--- Task requirements ---
Copy the listing exactly, images excluded.

--- Data extract ---

—————

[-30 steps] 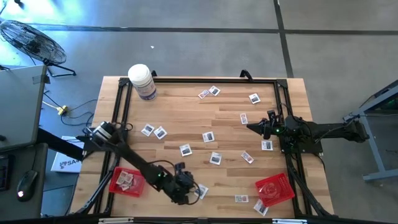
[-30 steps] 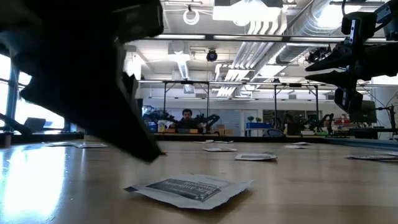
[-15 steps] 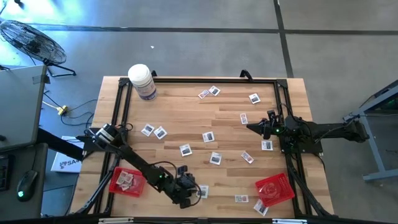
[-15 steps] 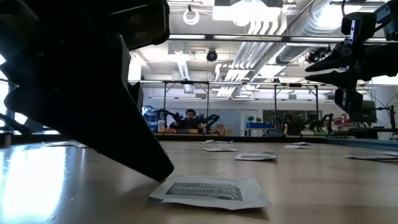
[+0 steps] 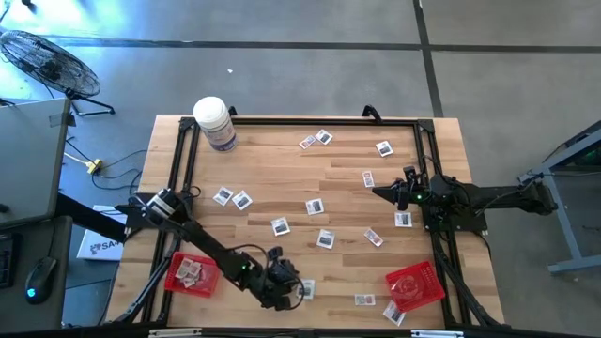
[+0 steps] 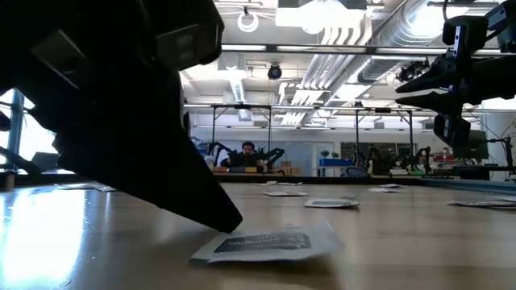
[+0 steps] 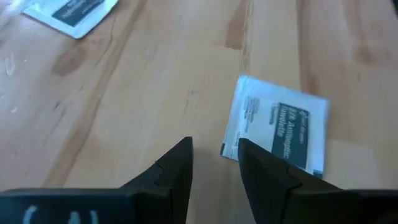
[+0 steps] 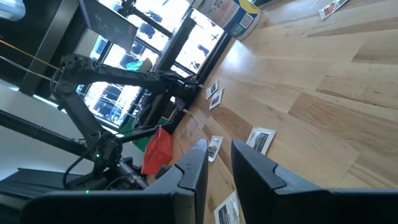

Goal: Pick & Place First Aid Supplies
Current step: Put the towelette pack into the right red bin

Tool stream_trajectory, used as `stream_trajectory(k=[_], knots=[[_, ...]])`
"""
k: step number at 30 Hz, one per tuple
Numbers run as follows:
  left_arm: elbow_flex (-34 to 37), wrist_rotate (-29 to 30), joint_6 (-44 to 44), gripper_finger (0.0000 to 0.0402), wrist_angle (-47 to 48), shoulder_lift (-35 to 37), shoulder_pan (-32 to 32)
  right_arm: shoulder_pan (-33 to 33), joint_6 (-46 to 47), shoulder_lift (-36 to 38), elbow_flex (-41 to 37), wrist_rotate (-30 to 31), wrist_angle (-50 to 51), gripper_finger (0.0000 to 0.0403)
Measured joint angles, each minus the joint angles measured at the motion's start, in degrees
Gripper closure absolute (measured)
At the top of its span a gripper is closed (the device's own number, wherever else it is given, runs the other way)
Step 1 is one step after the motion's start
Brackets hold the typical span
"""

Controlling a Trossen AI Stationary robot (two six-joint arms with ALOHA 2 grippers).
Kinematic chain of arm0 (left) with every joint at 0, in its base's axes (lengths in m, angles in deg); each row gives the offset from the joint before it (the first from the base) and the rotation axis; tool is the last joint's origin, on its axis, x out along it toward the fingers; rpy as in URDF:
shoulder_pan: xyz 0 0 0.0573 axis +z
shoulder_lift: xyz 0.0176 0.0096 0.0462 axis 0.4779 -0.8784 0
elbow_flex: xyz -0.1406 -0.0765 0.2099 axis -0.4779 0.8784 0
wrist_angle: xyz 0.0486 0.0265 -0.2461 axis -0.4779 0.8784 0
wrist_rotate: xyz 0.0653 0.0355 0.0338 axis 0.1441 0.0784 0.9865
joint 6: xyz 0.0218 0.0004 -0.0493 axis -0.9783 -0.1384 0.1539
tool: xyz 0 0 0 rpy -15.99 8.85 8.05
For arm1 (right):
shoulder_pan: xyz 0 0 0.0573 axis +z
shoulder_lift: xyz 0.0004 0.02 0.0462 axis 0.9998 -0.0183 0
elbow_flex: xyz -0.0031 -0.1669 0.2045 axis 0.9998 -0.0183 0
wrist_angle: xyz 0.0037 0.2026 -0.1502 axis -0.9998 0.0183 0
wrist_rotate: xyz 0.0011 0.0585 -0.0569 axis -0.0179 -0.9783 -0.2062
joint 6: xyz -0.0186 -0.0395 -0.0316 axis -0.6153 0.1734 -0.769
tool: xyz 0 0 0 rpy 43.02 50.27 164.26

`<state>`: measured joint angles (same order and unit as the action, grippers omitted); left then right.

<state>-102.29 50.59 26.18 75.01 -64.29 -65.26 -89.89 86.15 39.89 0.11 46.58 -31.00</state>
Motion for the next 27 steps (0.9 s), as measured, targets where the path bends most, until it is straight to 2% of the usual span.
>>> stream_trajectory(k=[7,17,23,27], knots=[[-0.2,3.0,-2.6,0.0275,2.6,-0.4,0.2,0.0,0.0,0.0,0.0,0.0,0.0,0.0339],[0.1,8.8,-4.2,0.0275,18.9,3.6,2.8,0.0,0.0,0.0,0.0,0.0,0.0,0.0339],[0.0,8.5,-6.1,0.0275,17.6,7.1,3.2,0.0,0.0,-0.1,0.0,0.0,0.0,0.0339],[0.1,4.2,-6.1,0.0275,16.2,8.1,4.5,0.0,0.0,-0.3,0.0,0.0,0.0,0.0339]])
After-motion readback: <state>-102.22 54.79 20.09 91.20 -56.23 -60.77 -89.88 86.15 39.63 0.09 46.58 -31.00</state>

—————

--- Your response ---
[-30 steps] 
[-30 steps] 
[-15 steps] 
[-15 steps] 
[+0 steps] 
[+0 steps] 
[+0 steps] 
[+0 steps] 

Goal: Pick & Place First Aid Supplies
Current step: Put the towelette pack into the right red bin

Tool stream_trajectory, used as `stream_trajectory(k=[_], knots=[[_, ...]])`
"""
k: step number at 30 Hz, one per tuple
Numbers run as follows:
  left_arm: elbow_flex (-34 to 37), wrist_rotate (-29 to 30), joint_6 (-44 to 44), gripper_finger (0.0000 to 0.0402), wrist_angle (-47 to 48), shoulder_lift (-35 to 37), shoulder_pan (-32 to 32)
  right_arm: shoulder_pan (-33 to 33), joint_6 (-46 to 47), shoulder_lift (-36 to 38), elbow_flex (-41 to 37), wrist_rotate (-30 to 31), wrist_angle (-50 to 51), gripper_finger (0.0000 to 0.0403)
Measured joint angles, each minus the joint angles measured at the motion's start, in degrees
Gripper closure absolute (measured)
At the top of its span a gripper is closed (the device's own number, wherever else it is given, runs the other way)
Step 1 is one step after the motion's start
Brackets hold the typical span
"""

Controlling a Trossen AI Stationary robot (two six-joint arms with ALOHA 2 grippers).
Kinematic chain of arm0 (left) with every joint at 0, in its base's axes (lengths in m, angles in deg); each row gives the offset from the joint before it (the first from the base) and the rotation axis; tool is the last joint's origin, on its axis, x out along it toward the fingers; rpy as in URDF:
shoulder_pan: xyz 0 0 0.0573 axis +z
shoulder_lift: xyz 0.0176 0.0096 0.0462 axis 0.4779 -0.8784 0
elbow_flex: xyz -0.1406 -0.0765 0.2099 axis -0.4779 0.8784 0
wrist_angle: xyz 0.0486 0.0265 -0.2461 axis -0.4779 0.8784 0
wrist_rotate: xyz 0.0653 0.0355 0.0338 axis 0.1441 0.0784 0.9865
joint 6: xyz 0.0218 0.0004 -0.0493 axis -0.9783 -0.1384 0.1539
tool: xyz 0 0 0 rpy -15.99 8.85 8.05
For arm1 (right):
shoulder_pan: xyz 0 0 0.0573 axis +z
shoulder_lift: xyz 0.0004 0.02 0.0462 axis 0.9998 -0.0183 0
elbow_flex: xyz -0.0031 -0.1669 0.2045 axis 0.9998 -0.0183 0
wrist_angle: xyz 0.0037 0.2026 -0.1502 axis -0.9998 0.0183 0
wrist_rotate: xyz 0.0011 0.0585 -0.0569 axis -0.0179 -0.9783 -0.2062
joint 6: xyz -0.0186 -0.0395 -0.0316 axis -0.6153 0.1734 -0.769
tool: xyz 0 0 0 rpy 43.02 50.27 164.26

`<state>`: measured joint angles (same order and unit as the action, grippers omitted); left then right.

<state>-102.29 50.59 26.18 75.01 -64.29 -65.26 -89.89 86.15 39.89 0.11 46.58 -31.00</state>
Motion for the next 27 steps (0.9 s), as measured, targets where the path bends most, until it is straight to 2% of the usual span.
>>> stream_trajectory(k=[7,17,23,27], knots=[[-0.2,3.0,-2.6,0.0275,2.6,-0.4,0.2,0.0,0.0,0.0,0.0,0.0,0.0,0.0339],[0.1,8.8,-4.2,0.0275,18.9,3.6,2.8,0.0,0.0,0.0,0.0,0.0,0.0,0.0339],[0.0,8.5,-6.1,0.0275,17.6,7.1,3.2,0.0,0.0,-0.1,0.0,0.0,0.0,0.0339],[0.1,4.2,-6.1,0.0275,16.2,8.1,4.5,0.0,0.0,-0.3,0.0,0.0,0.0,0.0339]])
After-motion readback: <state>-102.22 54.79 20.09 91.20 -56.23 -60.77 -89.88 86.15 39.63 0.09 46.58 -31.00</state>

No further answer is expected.